Hof stelt niet langer prijs op vervolging in 'tipgeverszaak'
/Op 18 december 2015 heeft de belastingkamer van de Hoge Raad uitspraak gedaan in de zogenaamde ‘tipgeverszaak’. De Hoge Raad heeft onder meer beslist dat ambtenaren die tot dezelfde dienst behoren als een belastinginspecteur, zoals in dit geval de FIOD-ambtenaren, niet kunnen worden gedwongen om informatie prijs te geven die een inspecteur in diezelfde procedure niet wil en niet hoeft te verstrekken. De getuigen die door het hof werden gehoord, waren daarom in deze zaken niet verplicht om de naam van de tipgever bekend te maken.
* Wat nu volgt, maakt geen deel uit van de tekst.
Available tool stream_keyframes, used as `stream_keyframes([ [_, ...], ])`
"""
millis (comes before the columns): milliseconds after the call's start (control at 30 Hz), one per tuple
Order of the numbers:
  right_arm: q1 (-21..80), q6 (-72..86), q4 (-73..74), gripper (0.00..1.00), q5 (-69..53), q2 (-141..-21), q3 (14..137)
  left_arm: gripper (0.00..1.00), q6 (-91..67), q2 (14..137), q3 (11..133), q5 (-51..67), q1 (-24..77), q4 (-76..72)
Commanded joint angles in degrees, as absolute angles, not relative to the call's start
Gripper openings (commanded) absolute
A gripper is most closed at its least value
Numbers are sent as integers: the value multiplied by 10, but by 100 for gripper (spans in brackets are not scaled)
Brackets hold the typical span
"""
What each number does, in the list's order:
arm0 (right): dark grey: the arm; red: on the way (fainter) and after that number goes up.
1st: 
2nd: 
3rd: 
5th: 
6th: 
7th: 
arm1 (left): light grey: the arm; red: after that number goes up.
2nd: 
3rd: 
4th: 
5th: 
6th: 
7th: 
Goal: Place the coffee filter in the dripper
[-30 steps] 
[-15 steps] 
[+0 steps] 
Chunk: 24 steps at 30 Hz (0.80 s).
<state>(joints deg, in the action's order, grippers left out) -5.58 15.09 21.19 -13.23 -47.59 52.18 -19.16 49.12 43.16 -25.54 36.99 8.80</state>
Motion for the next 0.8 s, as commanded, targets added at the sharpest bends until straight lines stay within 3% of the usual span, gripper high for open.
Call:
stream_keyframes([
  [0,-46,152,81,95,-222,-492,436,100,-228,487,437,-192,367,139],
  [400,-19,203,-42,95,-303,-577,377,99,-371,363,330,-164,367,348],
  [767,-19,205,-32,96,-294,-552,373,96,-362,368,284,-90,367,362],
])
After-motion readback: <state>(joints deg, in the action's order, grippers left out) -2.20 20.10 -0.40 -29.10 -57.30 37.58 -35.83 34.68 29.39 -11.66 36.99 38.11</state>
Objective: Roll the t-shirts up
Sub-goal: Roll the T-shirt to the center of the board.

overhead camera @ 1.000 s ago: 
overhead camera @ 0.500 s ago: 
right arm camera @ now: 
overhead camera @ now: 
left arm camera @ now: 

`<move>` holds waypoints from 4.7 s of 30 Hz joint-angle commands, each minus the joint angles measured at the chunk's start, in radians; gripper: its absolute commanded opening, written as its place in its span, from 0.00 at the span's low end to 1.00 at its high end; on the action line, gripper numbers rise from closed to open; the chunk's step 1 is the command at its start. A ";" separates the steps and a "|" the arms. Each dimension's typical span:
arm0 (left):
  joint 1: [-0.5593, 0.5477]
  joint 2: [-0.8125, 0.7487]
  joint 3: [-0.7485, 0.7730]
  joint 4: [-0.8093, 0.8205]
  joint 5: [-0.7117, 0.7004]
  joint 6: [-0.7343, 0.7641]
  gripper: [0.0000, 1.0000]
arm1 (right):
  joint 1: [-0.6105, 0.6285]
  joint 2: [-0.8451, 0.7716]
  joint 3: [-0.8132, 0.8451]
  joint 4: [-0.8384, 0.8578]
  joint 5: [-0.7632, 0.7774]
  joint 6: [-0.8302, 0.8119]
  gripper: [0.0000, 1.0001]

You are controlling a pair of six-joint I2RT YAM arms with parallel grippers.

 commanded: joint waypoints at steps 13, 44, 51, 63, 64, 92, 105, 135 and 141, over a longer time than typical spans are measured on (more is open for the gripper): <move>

Aangifte vanwege verdenking van mogelijke instructies
De zaak is eerder door de belastingkamer van het gerechtshof Arnhem-Leeuwarden behandeld en beslist. Het hof had geoordeeld dat de getuigen wel verplicht waren om de vragen naar deze informatie te beantwoorden. Daarbij is bij het hof de verdenking ontstaan dat de getuigen door of namens hun werkgever (het Ministerie van Financiën) geïnstrueerd waren om als getuige de betreffende informatie niet te verstrekken.
De verdenking dat twee ambtenaren door of namens hun werkgever geïnstrueerd waren als getuigen te zwijgen waar spreken plicht was, was voor de president van het gerechtshof Arnhem-Leeuwarden reden om bij brief van 11 november 2014 strafrechtelijke aangifte te doen tegen de onbekende persoon of personen die die instructie hadden gegeven.
Nieuw recht vormt reden heroverweging aangifte
Het arrest van de Hoge Raad van 18 december 2015 bevat nieuw recht en biedt daardoor een nieuw perspectief op de verdenking die destijds ontstond. Dat nieuwe perspectief heeft ertoe geleid dat de president van het hof het Openbaar Ministerie heeft laten weten dat hij niet langer prijs stelt op vervolging.
De uitleg van het recht door de Hoge Raad zorgt er immers voor dat beide ambtenaren als getuige in deze belastingzaak, gelet op de procesopstelling van de belastinginspecteur, niet tot spreken waren verplicht. Daardoor was hun geheimhoudingsplicht niet geëindigd en dat plaatst een gesprek met de ambtenaren door of namens hun werkgever (het ministerie van Financiën) over die geheimhoudingsplicht in een ander daglicht.
Openbaar Ministerie beslist over vervolging
Het blijft vanzelfsprekend, ongeacht de hiervoor weergegeven heroverweging van het gerechtshof, aan het Openbaar Ministerie om op basis van de alle aan het Openbaar Ministerie bekende feiten te beslissen over de vervolging in deze kwestie.